EXERCISE AIM>
Quote exactly and only this range of lines in the data below: the line that holds "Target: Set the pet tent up" to the line that holds "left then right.", both included.

Data extracted from a collection:
----------------
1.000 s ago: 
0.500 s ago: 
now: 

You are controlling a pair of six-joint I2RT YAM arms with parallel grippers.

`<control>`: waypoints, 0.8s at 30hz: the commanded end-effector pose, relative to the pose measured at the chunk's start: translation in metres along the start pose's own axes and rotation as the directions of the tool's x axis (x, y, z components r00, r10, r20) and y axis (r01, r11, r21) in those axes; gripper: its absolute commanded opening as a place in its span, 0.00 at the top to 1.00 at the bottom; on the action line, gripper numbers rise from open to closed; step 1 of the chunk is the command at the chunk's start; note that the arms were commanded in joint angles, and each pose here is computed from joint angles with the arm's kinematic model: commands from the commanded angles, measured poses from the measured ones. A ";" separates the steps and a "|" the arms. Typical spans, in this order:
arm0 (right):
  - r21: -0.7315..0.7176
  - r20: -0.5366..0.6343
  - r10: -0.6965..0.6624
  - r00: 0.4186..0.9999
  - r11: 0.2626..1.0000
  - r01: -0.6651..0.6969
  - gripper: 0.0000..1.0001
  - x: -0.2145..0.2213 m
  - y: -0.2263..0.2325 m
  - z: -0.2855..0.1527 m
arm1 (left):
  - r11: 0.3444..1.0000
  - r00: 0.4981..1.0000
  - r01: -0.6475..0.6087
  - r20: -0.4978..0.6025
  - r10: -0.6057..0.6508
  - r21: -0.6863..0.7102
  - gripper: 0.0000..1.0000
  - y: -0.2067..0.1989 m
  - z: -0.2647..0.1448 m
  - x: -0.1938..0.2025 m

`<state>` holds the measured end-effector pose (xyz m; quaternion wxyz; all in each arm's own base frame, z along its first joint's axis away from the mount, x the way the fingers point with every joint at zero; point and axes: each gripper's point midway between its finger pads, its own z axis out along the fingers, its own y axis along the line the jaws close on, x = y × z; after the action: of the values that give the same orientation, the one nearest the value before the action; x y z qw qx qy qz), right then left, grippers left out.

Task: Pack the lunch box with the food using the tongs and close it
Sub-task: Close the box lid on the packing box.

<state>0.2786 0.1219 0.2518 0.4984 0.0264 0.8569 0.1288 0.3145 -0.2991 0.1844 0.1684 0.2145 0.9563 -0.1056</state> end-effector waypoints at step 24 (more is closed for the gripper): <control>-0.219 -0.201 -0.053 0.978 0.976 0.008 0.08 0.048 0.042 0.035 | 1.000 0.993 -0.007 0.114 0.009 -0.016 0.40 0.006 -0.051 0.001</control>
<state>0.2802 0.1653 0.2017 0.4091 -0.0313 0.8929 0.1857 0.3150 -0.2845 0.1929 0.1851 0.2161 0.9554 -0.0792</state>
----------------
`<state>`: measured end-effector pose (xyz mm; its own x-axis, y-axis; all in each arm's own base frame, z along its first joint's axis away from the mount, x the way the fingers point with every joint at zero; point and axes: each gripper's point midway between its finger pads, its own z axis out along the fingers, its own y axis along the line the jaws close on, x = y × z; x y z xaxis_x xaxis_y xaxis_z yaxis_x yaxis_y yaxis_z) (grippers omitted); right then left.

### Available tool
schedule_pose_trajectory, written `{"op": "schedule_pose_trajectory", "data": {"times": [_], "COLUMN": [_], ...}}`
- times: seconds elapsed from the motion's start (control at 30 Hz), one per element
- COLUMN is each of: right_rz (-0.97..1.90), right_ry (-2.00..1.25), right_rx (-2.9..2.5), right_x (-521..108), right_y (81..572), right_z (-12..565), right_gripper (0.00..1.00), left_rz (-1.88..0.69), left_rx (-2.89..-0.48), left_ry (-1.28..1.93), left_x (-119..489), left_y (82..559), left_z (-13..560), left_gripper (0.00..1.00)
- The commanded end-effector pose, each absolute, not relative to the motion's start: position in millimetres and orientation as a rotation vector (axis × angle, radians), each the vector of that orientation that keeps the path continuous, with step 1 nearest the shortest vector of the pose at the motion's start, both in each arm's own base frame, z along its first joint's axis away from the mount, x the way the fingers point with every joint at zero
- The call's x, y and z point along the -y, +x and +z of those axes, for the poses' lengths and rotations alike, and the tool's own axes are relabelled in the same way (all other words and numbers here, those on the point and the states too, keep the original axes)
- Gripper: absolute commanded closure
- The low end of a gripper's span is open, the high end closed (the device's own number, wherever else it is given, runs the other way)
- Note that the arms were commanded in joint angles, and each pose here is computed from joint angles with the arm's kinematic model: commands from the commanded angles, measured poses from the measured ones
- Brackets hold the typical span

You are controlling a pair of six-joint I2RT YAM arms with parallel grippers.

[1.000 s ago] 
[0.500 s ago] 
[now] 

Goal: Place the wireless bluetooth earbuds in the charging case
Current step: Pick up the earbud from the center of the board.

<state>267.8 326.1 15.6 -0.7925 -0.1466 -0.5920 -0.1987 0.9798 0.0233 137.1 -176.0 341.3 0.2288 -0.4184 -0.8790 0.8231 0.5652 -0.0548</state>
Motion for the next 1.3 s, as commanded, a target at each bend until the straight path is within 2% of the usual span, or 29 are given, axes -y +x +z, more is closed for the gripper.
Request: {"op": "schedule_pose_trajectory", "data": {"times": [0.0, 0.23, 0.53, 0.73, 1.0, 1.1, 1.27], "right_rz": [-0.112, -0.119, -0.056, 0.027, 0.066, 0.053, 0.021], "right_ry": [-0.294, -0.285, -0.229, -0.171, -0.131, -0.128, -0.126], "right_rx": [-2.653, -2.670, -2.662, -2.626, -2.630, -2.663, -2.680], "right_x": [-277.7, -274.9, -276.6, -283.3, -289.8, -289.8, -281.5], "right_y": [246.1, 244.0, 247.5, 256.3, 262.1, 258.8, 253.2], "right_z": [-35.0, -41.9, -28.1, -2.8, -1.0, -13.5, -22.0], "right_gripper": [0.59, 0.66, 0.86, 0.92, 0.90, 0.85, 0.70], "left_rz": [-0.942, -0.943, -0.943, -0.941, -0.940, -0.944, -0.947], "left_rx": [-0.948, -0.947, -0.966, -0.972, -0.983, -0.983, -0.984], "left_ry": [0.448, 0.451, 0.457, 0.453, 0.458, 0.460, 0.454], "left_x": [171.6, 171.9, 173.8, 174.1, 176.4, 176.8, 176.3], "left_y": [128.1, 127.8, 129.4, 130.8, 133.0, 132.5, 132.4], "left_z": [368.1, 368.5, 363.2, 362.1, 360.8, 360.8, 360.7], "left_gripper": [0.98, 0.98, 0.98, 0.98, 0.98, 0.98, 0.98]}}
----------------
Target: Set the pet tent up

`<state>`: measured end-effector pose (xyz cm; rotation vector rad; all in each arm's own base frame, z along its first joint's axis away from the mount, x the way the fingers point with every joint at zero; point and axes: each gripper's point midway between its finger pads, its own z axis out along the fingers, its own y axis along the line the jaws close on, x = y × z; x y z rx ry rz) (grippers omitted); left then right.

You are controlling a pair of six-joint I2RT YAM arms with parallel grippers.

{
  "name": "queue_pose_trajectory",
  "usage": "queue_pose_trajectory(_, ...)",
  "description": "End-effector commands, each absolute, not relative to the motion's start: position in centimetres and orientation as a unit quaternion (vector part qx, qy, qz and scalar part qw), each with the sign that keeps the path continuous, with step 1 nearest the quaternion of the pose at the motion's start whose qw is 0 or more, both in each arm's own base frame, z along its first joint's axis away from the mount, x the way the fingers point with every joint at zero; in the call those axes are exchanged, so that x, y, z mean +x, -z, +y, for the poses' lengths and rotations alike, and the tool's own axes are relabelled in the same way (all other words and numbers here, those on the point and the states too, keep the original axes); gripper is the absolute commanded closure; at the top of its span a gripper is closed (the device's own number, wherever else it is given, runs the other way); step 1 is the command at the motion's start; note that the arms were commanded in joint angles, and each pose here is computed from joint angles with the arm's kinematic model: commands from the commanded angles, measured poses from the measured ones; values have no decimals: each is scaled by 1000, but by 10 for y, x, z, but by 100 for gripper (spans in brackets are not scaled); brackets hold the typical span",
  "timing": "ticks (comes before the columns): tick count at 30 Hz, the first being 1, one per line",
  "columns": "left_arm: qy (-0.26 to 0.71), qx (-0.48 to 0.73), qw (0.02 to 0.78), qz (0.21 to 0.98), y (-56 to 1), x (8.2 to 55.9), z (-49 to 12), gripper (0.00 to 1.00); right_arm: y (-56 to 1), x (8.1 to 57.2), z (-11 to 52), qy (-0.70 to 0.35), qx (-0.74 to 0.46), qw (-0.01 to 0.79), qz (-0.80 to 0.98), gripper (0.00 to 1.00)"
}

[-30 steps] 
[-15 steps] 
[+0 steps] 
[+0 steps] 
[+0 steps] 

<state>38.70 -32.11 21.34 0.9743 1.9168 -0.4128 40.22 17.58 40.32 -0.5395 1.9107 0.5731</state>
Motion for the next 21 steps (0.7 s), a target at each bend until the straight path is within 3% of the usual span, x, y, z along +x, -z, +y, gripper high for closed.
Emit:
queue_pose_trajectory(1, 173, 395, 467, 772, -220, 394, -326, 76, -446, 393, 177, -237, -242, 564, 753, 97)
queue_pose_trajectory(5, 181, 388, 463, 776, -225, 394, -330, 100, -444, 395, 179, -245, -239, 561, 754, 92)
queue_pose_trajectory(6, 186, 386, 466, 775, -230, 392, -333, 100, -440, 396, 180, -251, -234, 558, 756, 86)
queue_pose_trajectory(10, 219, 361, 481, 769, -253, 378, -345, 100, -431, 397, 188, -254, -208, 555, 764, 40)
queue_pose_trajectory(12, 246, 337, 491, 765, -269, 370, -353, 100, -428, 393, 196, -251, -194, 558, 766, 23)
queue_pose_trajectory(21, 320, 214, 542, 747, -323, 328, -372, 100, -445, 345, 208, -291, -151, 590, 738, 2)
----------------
OUTPUT FOR THIS TASK>
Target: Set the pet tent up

`<state>`: measured end-effector pose (xyz cm; rotation vector rad; all in each arm's own base frame, z along its first joint's axis away from the mount, x the way the fingers point with every joint at zero; point and axes: each gripper's point midway between its finger pads, its own z axis out along the fingers, its own y axis along the line the jaws close on, x = y × z; x y z rx ry rz) (grippers omitted); left then right.

What this exercise needed has been supplied.